Records from a data collection:
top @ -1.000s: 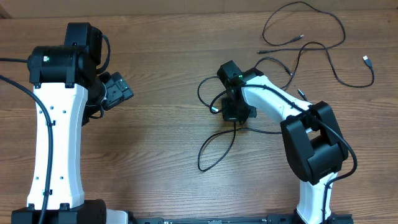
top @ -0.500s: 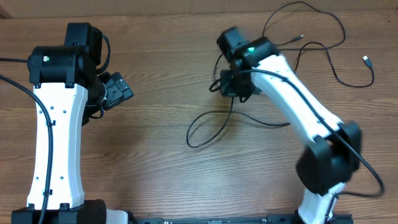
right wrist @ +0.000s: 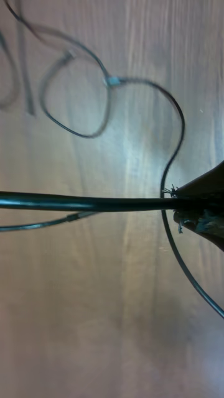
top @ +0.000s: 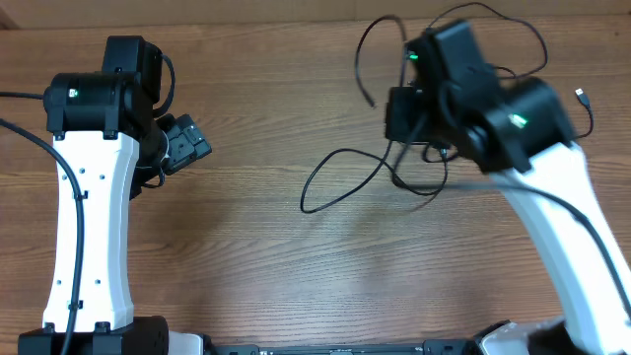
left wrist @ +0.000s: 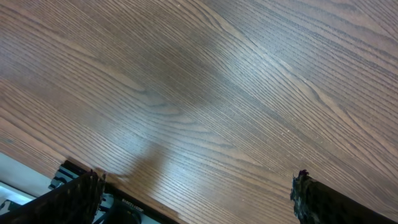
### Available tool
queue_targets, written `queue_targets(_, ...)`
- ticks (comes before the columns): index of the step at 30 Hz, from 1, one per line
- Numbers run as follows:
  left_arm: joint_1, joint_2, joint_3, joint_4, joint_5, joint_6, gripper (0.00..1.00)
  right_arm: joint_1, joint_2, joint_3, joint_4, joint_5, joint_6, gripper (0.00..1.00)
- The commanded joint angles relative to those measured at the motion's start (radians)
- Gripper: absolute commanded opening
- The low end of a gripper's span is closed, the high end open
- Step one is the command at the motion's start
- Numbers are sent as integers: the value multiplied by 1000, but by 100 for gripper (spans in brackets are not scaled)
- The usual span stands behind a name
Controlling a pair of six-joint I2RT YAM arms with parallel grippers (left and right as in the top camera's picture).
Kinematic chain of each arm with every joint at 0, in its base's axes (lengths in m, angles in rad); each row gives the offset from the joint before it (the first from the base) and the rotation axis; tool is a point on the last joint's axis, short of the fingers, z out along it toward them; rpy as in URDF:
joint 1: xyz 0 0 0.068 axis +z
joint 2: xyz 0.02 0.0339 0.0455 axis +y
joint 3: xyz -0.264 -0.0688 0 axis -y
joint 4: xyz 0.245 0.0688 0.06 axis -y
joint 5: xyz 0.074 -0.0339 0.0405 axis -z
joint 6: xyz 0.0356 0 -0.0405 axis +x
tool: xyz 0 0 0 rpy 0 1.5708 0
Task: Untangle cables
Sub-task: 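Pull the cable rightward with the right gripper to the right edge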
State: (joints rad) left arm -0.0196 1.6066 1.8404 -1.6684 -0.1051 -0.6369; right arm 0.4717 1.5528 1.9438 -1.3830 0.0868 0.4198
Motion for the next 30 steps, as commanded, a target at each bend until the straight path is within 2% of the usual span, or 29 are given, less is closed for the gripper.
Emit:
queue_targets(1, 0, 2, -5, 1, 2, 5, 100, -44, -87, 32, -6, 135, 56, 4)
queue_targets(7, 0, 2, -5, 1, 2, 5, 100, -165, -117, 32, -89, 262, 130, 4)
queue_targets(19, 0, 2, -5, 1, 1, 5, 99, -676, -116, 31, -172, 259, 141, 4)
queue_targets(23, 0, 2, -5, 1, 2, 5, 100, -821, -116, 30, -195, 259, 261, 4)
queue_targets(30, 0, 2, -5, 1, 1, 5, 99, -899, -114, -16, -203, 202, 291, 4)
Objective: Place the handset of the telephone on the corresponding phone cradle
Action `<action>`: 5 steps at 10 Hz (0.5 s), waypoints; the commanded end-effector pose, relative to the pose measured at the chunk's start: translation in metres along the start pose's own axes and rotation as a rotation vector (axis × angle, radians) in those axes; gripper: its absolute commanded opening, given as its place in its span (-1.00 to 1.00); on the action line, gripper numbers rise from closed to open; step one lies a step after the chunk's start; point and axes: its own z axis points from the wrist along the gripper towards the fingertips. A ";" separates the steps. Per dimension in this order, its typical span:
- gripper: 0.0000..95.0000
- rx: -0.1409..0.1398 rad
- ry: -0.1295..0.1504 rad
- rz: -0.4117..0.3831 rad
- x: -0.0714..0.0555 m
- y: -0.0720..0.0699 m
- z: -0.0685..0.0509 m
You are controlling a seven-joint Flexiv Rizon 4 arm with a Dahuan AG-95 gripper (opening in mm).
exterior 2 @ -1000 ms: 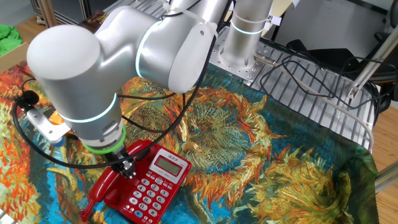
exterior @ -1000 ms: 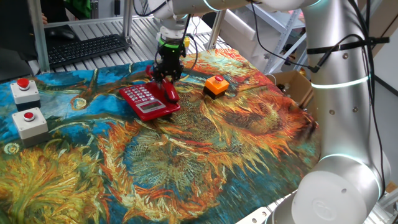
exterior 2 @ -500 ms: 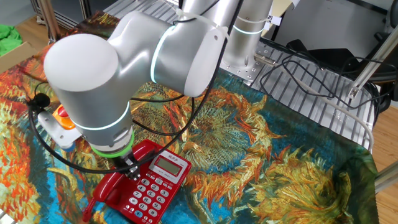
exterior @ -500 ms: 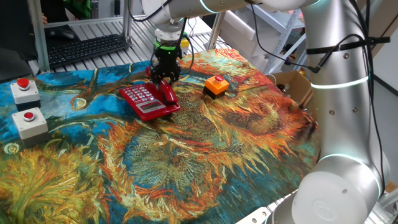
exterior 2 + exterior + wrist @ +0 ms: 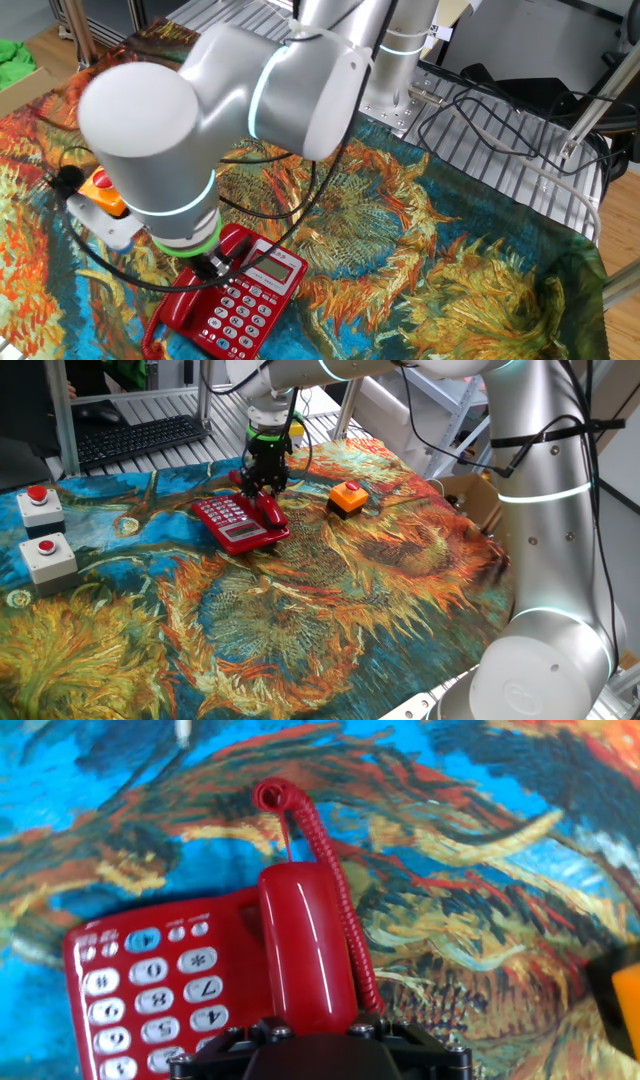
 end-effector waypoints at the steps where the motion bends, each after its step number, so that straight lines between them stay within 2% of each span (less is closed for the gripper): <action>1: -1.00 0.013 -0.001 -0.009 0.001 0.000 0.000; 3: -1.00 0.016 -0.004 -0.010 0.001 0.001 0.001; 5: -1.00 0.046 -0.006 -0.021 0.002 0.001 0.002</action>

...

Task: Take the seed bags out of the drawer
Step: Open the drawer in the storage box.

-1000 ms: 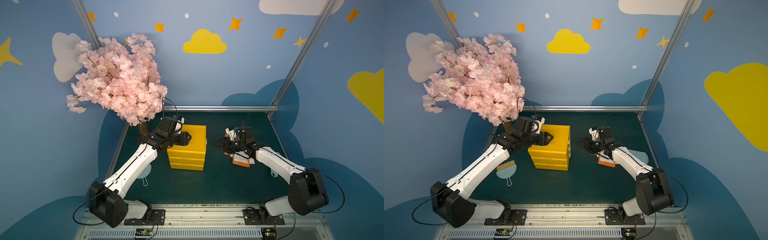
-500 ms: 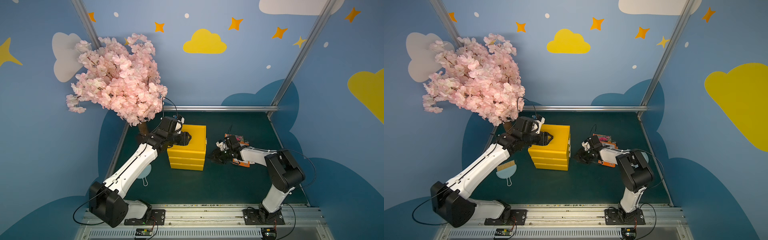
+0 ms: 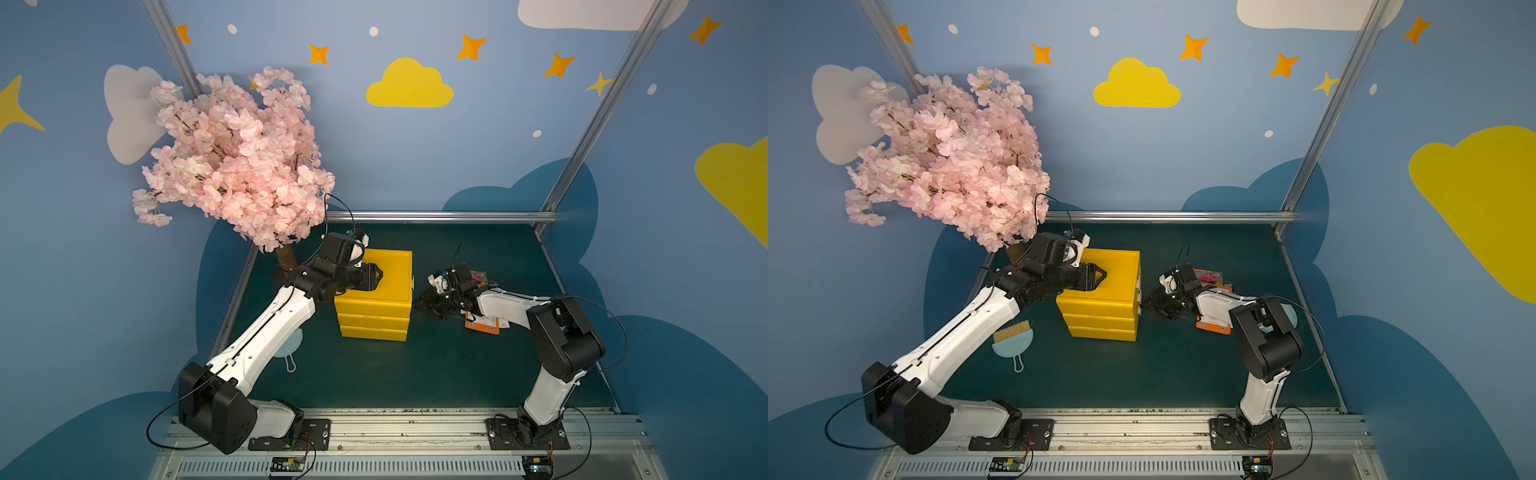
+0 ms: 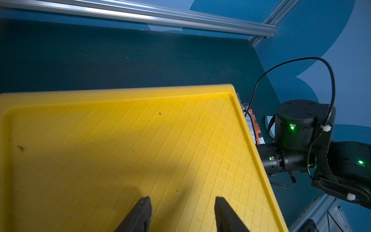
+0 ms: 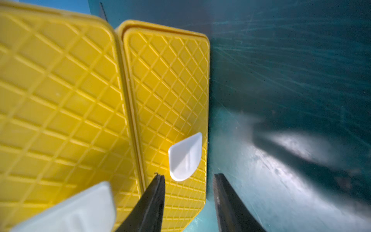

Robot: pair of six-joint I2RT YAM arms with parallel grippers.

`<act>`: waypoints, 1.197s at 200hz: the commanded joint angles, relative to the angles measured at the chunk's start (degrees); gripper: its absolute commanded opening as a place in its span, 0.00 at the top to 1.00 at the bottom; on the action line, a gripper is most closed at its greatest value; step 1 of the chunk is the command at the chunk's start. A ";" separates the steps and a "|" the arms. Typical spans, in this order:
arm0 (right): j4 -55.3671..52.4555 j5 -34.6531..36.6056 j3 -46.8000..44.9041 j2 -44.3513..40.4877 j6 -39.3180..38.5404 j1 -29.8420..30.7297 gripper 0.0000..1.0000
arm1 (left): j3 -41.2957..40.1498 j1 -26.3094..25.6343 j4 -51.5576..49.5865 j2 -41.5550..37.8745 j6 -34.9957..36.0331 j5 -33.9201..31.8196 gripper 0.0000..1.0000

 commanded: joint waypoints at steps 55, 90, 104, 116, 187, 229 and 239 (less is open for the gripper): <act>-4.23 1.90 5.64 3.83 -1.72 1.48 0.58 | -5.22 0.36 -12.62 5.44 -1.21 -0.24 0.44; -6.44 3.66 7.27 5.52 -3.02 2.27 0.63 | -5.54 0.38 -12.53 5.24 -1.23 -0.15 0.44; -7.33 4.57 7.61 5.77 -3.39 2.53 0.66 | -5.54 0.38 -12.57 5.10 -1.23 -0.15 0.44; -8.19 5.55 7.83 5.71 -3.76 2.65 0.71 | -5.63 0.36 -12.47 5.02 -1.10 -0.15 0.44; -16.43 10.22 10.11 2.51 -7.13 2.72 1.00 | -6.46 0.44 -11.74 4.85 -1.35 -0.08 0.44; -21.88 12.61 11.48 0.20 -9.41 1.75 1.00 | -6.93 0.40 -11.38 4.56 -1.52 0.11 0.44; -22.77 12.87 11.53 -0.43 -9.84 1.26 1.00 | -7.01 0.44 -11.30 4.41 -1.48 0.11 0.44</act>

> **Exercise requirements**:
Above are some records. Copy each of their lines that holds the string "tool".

> **Answer to the problem**:
### Available tool
Kinematic chain of each arm with every joint at 0, in its base's axes (lengths in m, angles in rad); each row gives the offset from the joint before it (the first from the base) and the rotation axis; tool is a point on the last joint's axis, short of the fingers, z out along it toward them; rpy as in URDF:
tool: xyz 0 0 0 rpy 0 1.5708 0

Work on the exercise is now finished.